GraphQL: The Next Level REST

RESTful API has always been the #1 choice for today’s client-server communication standard. Many of the existing public and private APIs are now built with RESTful API at their core. REST is chosen due to its simplicity of development, the concept of resource in mind, and of course its compatibility with different interfaces or devices.

As we iterate our product, the backend system with REST is becoming more complex and harder to maintain. Why is it?

Bloated REST == UnREST?

Developing REST API from the beginning is way easier than developing existing “big” REST API. You can always match your response to what your client needs ー like exactly what client needs. However, that’s the white box case of development. You know what the front-end application would be. You know exactly what the design and the data that is going to be displayed on the screen. But what about if you’re creating an open API? 

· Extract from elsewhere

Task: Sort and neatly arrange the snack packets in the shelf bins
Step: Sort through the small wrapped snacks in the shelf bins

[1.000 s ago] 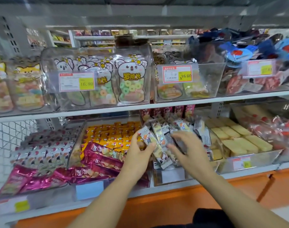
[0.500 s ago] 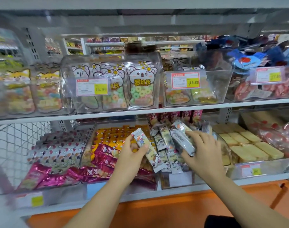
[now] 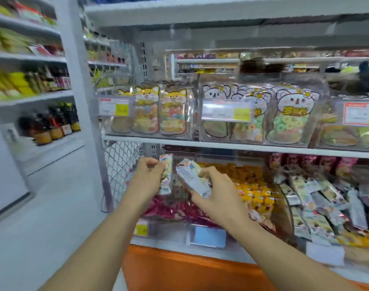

You don’t really know what your API users will use it for, maybe to build a screen. Therefore, you can’t really provide them with the data they need inside a single endpoint. Instead you will need lots of endpoints to provide different resources available via the API. Server has control over resources.

Maintaining REST endpoints for backwards compatibility is also important in REST architecture. You cannot simply modify responses from the existing APIs, because it may cause break on older versions of the application. Therefore, what you need to do is to version your API. This is a very good workaround for such problems. But what if this problem occurs often? You like to change your API response yet you want to keep your API behaves properly on current API clients. You would end up with many versions of your API.

Here’s another story of why using REST is sometimes stressful. Imagine you own a social media company with a system of following and followers. Your backend team provides REST API for user resources. Your frontend team wants to render a profile page screen illustrated below.

Social Media sample with 3 REST API Call

If we look at the screen, there are 3 “parts” of the screen based on its resources. The first part is the user details, the second part is the activities related to the user, and lastly the recent followers. Unfortunately, those resources are not available in a single endpoint. In order to get the data, you would need to call 3 different APIs (let’s say from api.sample.com)

  • User detail (api.sample.com/me)
  • User activities (api.sample.com/me/activities?page=1) 
  • User followers list (api.sample.com/me/followers?limit=3)

Having that kind of problem yields these problems:

  • Multiple API calls for a single screen
  • Underfetching, not having resources you need in one API (activities/followers)
  • Overfetching, having superfluous resources in one API (e.g. birth date on user detail)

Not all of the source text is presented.